RECORDS FOR THE TASK Start Marker

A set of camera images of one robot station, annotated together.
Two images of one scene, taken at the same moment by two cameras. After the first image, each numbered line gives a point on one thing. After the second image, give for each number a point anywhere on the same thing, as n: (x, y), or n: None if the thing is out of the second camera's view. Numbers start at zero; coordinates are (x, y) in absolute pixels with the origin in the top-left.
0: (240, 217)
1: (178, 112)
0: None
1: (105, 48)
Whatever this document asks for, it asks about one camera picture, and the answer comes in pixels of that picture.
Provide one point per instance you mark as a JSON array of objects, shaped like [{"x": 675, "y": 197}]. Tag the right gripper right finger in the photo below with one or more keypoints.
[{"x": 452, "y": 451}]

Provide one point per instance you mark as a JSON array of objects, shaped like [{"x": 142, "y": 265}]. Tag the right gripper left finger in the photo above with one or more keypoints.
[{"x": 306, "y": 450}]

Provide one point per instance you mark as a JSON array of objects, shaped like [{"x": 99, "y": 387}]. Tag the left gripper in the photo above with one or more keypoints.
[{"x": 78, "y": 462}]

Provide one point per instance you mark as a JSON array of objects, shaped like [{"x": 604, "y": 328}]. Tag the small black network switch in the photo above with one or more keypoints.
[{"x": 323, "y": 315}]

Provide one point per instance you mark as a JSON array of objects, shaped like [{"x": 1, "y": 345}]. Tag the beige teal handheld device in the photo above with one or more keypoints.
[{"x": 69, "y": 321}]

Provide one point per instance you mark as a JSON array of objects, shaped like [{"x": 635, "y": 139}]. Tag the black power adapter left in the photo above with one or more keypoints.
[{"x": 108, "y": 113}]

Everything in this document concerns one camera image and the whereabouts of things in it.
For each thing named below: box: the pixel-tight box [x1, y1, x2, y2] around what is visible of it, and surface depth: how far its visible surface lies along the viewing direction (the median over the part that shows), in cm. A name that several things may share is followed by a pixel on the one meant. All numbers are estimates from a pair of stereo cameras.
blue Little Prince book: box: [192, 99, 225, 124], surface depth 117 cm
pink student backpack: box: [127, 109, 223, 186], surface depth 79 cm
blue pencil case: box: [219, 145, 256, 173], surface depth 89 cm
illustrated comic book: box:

RECORDS FOR THE TASK End Marker

**EXERCISE INSTRUCTIONS:** Report, from the entries above, each line where "depth" is found.

**REPLY TO THE EXERCISE:**
For each thing named below: box: the pixel-tight box [x1, y1, x2, y2] around what is visible of it, and surface depth: how far its visible surface lies along the viewing direction (the median over the part that shows), in cm. A name that several things may share is followed by a pixel on the one meant. All numbers are estimates from a pair of stereo cameras.
blue Little Prince book: box: [192, 99, 225, 124], surface depth 117 cm
pink student backpack: box: [127, 109, 223, 186], surface depth 79 cm
blue pencil case: box: [219, 145, 256, 173], surface depth 89 cm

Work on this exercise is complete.